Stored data
▬▬▬▬▬▬▬▬▬▬

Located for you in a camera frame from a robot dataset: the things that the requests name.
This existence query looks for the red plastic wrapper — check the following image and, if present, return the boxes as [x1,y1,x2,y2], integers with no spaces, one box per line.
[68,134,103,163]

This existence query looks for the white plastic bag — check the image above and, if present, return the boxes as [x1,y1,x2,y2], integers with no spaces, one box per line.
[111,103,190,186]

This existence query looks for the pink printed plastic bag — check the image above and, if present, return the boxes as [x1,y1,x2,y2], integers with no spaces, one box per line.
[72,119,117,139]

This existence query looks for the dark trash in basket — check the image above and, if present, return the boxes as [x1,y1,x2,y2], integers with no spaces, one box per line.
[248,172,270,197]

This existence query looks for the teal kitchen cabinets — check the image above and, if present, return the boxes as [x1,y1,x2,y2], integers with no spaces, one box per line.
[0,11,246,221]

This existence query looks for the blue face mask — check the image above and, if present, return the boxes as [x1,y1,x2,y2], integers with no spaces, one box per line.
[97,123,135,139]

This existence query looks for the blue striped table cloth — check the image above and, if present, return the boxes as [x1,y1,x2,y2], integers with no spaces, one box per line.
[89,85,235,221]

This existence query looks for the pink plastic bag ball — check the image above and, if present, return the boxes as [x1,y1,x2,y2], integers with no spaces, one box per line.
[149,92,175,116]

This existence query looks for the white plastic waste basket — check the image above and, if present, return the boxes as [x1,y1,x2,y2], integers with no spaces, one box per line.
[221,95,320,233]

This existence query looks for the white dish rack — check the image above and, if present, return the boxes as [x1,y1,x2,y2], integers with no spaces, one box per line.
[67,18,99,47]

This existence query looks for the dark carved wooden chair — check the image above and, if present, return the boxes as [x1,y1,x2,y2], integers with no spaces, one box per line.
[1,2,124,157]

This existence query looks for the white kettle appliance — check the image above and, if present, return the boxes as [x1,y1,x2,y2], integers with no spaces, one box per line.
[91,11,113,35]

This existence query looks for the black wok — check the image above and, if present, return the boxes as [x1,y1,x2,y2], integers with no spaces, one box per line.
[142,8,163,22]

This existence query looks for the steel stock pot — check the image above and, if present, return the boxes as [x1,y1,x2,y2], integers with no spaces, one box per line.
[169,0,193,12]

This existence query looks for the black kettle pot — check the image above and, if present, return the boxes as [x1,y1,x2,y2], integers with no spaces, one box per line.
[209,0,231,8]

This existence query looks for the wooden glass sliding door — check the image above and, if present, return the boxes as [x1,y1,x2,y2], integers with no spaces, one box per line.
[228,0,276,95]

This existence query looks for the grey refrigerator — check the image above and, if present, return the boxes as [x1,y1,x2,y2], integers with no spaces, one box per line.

▬▬▬▬▬▬▬▬▬▬

Task details - Output all of the entries without altering a single word.

Your response -
Located for you in a camera frame from a robot dataset: the things that the requests name.
This existence query looks for the red plastic wrapper — check the following image and, if present, return the boxes as [x1,y1,x2,y2], integers with no spaces, one box per line.
[68,134,103,163]

This existence query looks for the white plastic bag — check the image above and, if present, return the boxes as [x1,y1,x2,y2], integers with no spaces, one box per line.
[111,103,190,186]

This existence query looks for the pink printed plastic bag — check the image above and, if present, return the boxes as [x1,y1,x2,y2], integers with no spaces, one box per line.
[72,119,117,139]

This existence query looks for the dark trash in basket — check the image above and, if present, return the boxes as [x1,y1,x2,y2], integers with no spaces, one box per line.
[248,172,270,197]

This existence query looks for the teal kitchen cabinets — check the image above and, if present, return the boxes as [x1,y1,x2,y2], integers with no spaces, one box per line.
[0,11,246,221]

This existence query looks for the blue face mask — check the image above and, if present, return the boxes as [x1,y1,x2,y2], integers with no spaces, one box per line.
[97,123,135,139]

This existence query looks for the blue striped table cloth — check the image above and, if present, return the boxes as [x1,y1,x2,y2], integers with no spaces, one box per line.
[89,85,235,221]

This existence query looks for the pink plastic bag ball — check the image above and, if present, return the boxes as [x1,y1,x2,y2], integers with no spaces, one box per line.
[149,92,175,116]

This existence query looks for the white plastic waste basket — check the image above and, if present, return the boxes as [x1,y1,x2,y2], integers with no spaces, one box per line.
[221,95,320,233]

This existence query looks for the white dish rack — check the image above and, if present, return the boxes as [x1,y1,x2,y2], integers with no spaces, one box per line.
[67,18,99,47]

This existence query looks for the dark carved wooden chair — check the image above and, if present, return the boxes as [x1,y1,x2,y2], integers with no spaces, one box per line.
[1,2,124,157]

This existence query looks for the white kettle appliance — check the image above and, if present, return the boxes as [x1,y1,x2,y2], integers with no spaces, one box per line.
[91,11,113,35]

This existence query looks for the black wok — check the image above and, if present, return the boxes as [x1,y1,x2,y2], integers with no spaces, one box per line.
[142,8,163,22]

This existence query looks for the steel stock pot — check the image above and, if present, return the boxes as [x1,y1,x2,y2], integers with no spaces, one box per line.
[169,0,193,12]

This existence query looks for the black kettle pot — check the image above and, if present, return the boxes as [x1,y1,x2,y2], integers with no spaces, one box per line.
[209,0,231,8]

This existence query looks for the wooden glass sliding door — check the image above and, if present, return the boxes as [x1,y1,x2,y2], integers with no spaces, one box per line.
[228,0,276,95]

This existence query looks for the grey refrigerator — check the image above and, if present, return the boxes as [x1,y1,x2,y2], integers with no spaces, one box per line.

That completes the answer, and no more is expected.